Yuki led the next pitch – 5.11a – stemming up the base of the beautiful corner. She moved gracefully, confidently, using palm offs to move her feet higher, and finally moving right to an anchor on the arete. No grunting.
The corner continued steeply above, with beautiful finger locks. After 20m or so, the crack becomes a horizontal rail, and then moves back into a wider hands/fist corner. I climbed higher, wary of how many large cams I had left.
On the face to the right of the corner, I spied a feature that was scarred by the familiar black rubber of climbing shoes. Gingerly, curiously, I placed a foot into the feature, and reached blindly with my hand into … a perfect hand jam. I pulled over and looked up – a magnificent hand crack ran up the face before meeting the corner again towards the top.

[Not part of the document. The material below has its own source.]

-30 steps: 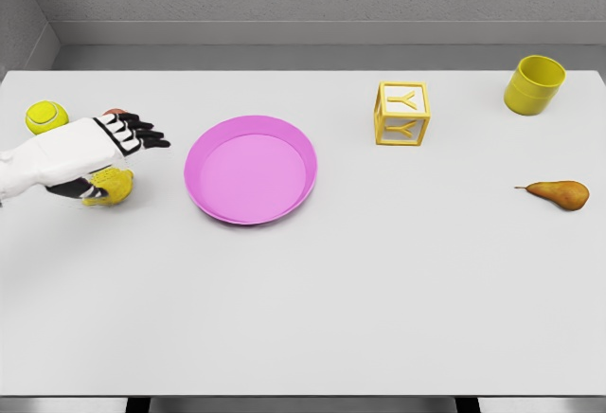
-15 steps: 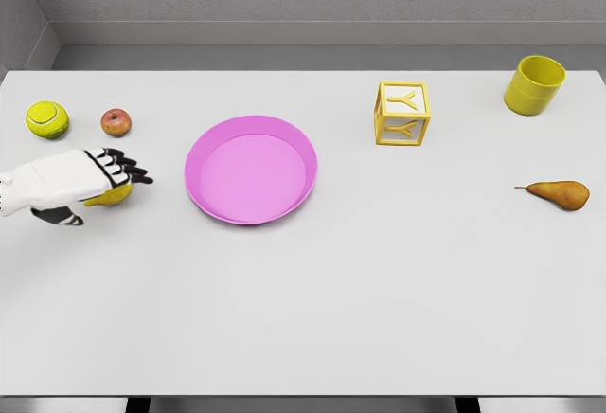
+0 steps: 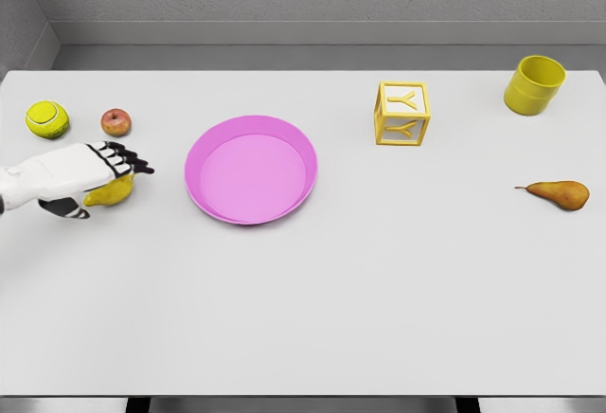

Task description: Put the lemon on the plate with left arm

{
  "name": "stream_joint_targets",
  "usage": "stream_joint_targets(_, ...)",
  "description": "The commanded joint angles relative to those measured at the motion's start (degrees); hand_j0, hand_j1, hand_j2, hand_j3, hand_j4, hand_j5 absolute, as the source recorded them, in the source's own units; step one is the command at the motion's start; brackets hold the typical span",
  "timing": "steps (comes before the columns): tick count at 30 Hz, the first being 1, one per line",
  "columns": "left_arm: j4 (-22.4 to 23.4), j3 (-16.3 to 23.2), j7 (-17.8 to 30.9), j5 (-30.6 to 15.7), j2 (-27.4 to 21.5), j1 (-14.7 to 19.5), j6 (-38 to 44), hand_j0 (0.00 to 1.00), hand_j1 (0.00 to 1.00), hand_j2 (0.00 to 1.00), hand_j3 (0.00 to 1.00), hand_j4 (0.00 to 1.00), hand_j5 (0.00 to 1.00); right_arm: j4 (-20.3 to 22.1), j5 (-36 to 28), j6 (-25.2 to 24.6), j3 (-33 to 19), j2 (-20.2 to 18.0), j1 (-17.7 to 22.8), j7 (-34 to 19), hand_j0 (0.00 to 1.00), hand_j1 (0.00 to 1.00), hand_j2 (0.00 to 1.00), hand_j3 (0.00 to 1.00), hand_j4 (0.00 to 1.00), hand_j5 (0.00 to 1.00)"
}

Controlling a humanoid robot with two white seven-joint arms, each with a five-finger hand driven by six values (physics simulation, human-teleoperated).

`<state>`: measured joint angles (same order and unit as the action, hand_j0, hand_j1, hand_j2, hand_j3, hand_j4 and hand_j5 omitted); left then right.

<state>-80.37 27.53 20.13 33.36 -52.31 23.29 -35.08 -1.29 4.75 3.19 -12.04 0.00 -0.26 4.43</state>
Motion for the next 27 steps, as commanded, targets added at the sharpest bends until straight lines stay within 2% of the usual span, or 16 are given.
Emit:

This time, with more moderate 5.10d climbing, I could inhale the exposure and the glorious setting, chopping my hands into the crack all the way to the top of the fabulous 55m-long pitch, relishing every move. These are the climbing moments that linger long after we’ve untied and are unwinding by a campfire.
Two further pitches remained, including the overhanging splitter crack for which we had dragged up six yellow camelots. But evening was approaching, and Yuki had plans to do a classic big wall climb the following day. We rappelled down.
Despite not topping out, a quiet euphoria settled as we hiked over the glacier and back to camp. I had free-climbed harder than I ever had in the mountains, and had climbed a striking feature that had been lingering in my memory for years. It had been some of the best pitches of climbing I’ve ever had the privilege of gracing.
As I walked out of the Bugaboos the following day, the sun warming my stride as I turned my back on those divine spires, I contemplated the previous months of harder, longer lines in the Darrans, Yosemite, Zion and the Bugaboos. I still have great fun pushing myself on sport climbs, but The Power of Lard reinforced my love of multi-pitches and alpine walls.
But striving for the send had also taught me another lesson, one that alpinists allude to when they talk about coming face to face with their true selves when pushed to the point of breaking.
You never truly know what you’re capable of until you try something that you think is beyond you.